TASK TO COMPLETE:
Go through the entries below and print, exactly, the lines starting at the one with "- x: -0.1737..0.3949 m" and ending at the one with "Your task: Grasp", keeping both ends and no others.

════════

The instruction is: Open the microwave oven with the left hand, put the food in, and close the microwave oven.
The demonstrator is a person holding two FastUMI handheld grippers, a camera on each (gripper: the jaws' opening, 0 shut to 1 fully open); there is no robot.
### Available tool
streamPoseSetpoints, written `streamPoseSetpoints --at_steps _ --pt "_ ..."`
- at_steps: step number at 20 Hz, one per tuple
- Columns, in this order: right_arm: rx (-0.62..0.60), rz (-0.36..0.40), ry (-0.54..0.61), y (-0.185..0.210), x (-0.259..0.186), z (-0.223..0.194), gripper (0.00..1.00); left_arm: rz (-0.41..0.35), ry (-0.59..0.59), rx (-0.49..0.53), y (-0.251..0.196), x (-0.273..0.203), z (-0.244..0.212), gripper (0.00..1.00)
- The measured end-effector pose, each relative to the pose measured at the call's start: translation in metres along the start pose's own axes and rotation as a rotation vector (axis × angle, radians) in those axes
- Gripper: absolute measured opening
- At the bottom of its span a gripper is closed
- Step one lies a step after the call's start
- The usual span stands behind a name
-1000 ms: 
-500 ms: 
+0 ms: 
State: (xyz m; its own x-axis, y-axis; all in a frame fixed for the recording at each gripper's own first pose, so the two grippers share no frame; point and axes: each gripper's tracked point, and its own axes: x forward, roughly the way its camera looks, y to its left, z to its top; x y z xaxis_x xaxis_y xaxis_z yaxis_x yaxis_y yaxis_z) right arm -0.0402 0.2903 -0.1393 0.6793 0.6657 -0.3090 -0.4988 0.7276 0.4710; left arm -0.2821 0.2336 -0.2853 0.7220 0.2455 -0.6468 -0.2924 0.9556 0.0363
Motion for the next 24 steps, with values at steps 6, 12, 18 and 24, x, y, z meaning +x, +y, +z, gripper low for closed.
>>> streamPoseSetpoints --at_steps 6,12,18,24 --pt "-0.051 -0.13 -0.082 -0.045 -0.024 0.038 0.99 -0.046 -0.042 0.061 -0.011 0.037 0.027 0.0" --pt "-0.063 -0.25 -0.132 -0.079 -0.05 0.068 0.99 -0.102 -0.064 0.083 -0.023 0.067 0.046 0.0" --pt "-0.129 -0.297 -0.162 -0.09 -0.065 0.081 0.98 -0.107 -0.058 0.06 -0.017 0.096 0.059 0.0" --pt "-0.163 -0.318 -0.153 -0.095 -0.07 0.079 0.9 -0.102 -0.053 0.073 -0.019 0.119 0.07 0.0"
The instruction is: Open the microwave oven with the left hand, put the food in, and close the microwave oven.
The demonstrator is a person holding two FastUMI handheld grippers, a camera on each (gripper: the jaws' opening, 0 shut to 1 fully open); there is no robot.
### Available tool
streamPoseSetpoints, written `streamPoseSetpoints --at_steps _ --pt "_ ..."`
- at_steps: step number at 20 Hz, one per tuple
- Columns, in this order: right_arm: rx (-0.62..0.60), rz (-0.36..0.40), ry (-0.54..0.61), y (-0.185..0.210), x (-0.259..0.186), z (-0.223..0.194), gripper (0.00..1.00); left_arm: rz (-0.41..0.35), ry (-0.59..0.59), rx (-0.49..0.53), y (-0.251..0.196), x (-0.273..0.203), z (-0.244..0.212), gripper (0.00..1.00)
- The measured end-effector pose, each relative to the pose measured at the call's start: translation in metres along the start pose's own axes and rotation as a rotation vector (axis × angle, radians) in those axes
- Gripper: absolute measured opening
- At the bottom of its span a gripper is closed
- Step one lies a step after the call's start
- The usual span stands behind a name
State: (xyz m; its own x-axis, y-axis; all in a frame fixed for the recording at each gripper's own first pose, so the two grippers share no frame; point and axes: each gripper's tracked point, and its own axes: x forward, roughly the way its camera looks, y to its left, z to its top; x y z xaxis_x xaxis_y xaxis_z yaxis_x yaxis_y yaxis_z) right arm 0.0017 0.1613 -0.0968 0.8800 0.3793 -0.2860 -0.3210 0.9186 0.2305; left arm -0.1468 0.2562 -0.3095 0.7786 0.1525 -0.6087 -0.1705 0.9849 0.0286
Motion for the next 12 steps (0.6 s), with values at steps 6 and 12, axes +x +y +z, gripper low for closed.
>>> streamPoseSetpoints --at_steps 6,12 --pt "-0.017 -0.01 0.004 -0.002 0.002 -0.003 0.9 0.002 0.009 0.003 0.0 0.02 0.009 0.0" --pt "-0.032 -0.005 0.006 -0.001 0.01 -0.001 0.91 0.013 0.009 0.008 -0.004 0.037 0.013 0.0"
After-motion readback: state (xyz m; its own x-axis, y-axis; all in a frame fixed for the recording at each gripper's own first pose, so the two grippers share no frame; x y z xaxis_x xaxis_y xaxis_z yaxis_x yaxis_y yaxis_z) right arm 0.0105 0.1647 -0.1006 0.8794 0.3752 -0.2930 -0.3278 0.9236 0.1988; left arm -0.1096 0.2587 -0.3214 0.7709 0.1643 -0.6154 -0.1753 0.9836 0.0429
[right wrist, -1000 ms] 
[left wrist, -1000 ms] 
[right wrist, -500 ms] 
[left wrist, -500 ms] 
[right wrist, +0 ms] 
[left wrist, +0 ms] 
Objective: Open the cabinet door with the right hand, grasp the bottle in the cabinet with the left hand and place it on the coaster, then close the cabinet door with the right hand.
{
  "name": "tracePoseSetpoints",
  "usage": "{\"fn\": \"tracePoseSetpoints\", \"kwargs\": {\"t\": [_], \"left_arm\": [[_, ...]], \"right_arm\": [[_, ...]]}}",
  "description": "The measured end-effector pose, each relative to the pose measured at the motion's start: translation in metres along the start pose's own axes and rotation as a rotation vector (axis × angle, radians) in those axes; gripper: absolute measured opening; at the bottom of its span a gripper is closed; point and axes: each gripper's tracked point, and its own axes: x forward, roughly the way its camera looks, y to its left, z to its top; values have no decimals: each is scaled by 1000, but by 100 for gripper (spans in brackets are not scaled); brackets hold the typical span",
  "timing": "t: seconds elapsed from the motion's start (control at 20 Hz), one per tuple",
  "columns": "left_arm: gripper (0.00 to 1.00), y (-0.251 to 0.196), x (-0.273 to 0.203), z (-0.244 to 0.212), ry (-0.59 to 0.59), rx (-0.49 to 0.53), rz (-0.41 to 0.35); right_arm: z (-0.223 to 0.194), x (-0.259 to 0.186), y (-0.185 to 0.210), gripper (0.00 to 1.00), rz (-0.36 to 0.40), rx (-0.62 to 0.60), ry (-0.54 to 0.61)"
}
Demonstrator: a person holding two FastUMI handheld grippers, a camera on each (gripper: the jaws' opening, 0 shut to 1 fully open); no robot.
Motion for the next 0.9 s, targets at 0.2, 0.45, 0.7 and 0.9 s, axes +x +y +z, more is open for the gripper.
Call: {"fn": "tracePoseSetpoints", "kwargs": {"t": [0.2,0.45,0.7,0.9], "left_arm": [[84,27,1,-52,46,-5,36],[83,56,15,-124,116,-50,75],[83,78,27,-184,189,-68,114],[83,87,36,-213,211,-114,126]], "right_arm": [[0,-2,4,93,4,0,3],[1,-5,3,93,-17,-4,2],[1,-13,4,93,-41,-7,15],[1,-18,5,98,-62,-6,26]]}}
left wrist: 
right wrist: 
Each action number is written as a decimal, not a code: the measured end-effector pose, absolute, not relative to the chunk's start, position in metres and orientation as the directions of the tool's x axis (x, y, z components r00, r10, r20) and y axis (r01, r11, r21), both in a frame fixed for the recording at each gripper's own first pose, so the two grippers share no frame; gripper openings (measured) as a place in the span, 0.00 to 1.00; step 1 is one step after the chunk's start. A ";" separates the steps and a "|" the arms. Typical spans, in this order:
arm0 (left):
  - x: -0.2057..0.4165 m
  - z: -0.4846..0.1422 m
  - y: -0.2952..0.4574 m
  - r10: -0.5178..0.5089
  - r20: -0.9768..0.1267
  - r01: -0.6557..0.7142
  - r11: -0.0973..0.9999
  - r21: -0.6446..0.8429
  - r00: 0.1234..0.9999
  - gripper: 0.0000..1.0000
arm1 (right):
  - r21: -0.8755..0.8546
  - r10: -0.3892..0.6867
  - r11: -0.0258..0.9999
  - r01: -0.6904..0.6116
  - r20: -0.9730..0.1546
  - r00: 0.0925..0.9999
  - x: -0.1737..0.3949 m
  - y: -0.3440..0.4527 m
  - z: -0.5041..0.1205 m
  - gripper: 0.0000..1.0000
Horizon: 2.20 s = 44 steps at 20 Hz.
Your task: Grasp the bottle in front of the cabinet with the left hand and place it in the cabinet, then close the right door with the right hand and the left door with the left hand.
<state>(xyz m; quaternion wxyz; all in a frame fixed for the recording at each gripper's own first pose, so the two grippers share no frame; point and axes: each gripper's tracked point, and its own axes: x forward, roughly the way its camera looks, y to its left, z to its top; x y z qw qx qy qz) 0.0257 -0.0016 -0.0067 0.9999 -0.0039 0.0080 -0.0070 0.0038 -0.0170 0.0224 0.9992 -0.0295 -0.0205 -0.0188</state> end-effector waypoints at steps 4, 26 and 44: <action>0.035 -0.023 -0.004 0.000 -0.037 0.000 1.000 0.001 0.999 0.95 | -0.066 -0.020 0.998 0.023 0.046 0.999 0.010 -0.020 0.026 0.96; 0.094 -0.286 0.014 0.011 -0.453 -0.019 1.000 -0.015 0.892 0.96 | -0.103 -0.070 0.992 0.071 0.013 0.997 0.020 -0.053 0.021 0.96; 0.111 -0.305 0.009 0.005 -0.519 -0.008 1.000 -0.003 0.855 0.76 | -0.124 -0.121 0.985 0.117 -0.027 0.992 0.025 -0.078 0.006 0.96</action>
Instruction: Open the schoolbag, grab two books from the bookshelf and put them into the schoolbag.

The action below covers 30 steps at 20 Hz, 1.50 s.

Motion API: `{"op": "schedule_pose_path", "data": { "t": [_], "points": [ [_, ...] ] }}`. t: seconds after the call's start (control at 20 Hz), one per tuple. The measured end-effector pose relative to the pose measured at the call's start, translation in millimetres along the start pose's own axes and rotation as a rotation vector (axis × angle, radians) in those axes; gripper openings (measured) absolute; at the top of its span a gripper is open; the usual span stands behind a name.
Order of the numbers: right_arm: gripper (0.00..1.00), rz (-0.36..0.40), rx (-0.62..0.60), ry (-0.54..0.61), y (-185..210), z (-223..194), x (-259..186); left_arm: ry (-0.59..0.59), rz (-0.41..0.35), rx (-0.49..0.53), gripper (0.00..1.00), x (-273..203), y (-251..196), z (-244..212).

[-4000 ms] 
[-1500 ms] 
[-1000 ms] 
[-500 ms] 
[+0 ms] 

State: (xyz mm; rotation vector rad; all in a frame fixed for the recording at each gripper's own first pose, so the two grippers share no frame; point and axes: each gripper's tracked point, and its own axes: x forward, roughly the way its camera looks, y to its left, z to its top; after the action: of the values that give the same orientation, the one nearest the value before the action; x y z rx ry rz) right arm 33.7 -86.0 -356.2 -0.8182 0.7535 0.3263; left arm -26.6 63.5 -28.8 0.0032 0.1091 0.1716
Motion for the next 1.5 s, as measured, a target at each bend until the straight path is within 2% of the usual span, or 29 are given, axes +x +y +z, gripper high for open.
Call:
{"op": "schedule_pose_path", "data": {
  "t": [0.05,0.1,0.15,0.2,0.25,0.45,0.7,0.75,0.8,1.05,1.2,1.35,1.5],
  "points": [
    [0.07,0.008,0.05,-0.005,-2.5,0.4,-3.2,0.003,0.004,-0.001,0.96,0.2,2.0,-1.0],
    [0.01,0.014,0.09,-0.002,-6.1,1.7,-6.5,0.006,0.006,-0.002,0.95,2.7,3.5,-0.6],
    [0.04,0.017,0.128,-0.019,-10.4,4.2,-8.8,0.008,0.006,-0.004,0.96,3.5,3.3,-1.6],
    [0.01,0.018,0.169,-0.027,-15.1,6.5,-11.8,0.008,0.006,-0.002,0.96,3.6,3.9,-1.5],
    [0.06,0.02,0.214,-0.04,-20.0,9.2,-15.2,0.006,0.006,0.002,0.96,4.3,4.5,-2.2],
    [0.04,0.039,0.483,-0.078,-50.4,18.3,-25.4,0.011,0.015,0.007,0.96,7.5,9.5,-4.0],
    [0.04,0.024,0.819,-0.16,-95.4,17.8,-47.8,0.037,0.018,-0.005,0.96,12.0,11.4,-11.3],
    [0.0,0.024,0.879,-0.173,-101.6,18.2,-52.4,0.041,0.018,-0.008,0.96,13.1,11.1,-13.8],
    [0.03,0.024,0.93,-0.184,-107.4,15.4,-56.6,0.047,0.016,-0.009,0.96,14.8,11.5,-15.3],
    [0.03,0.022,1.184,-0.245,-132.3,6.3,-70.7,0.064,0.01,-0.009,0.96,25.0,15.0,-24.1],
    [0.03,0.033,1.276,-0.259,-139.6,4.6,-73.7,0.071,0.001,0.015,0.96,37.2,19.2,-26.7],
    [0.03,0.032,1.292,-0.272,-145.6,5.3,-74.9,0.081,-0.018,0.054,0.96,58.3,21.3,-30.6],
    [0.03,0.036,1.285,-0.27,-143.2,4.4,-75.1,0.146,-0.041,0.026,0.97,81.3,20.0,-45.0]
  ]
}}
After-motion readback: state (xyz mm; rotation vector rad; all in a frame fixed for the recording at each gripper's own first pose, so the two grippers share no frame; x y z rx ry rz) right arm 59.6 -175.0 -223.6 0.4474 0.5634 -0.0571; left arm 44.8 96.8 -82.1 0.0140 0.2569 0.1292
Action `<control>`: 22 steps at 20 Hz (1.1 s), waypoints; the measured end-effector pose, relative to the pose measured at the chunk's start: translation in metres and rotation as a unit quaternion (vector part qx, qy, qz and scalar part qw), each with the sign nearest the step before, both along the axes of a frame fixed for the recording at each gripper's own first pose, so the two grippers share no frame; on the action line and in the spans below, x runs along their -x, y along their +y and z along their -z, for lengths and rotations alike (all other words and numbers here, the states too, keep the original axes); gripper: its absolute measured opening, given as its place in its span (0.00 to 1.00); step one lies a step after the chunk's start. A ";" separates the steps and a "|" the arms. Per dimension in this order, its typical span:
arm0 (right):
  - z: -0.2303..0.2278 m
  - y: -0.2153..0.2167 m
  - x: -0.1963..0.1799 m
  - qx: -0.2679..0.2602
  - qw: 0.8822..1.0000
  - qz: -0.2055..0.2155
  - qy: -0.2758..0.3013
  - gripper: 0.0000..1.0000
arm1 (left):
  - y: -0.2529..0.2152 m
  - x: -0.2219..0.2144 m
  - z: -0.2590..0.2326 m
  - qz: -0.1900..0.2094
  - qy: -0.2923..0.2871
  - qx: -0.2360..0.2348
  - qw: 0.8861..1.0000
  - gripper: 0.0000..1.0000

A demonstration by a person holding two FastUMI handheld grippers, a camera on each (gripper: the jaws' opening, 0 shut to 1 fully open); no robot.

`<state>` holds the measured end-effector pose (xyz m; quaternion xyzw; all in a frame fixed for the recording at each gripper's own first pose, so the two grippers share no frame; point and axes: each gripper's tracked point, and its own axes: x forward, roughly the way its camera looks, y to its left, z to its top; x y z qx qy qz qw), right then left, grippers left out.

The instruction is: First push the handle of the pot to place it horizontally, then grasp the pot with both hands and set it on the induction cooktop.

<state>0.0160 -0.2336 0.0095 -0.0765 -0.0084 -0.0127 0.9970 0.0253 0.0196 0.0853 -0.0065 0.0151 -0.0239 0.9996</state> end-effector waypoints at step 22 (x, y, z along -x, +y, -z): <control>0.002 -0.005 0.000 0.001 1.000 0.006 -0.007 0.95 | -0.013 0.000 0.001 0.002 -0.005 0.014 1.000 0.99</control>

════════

SOLUTION TO THIS PROBLEM:
  - x: -0.1737..0.3949 m
  - y: -0.3440..0.4527 m
  - z: -0.5041..0.1205 m
  - gripper: 0.0000..1.0000
Horizon: 2.20 s = 44 steps at 20 Hz.
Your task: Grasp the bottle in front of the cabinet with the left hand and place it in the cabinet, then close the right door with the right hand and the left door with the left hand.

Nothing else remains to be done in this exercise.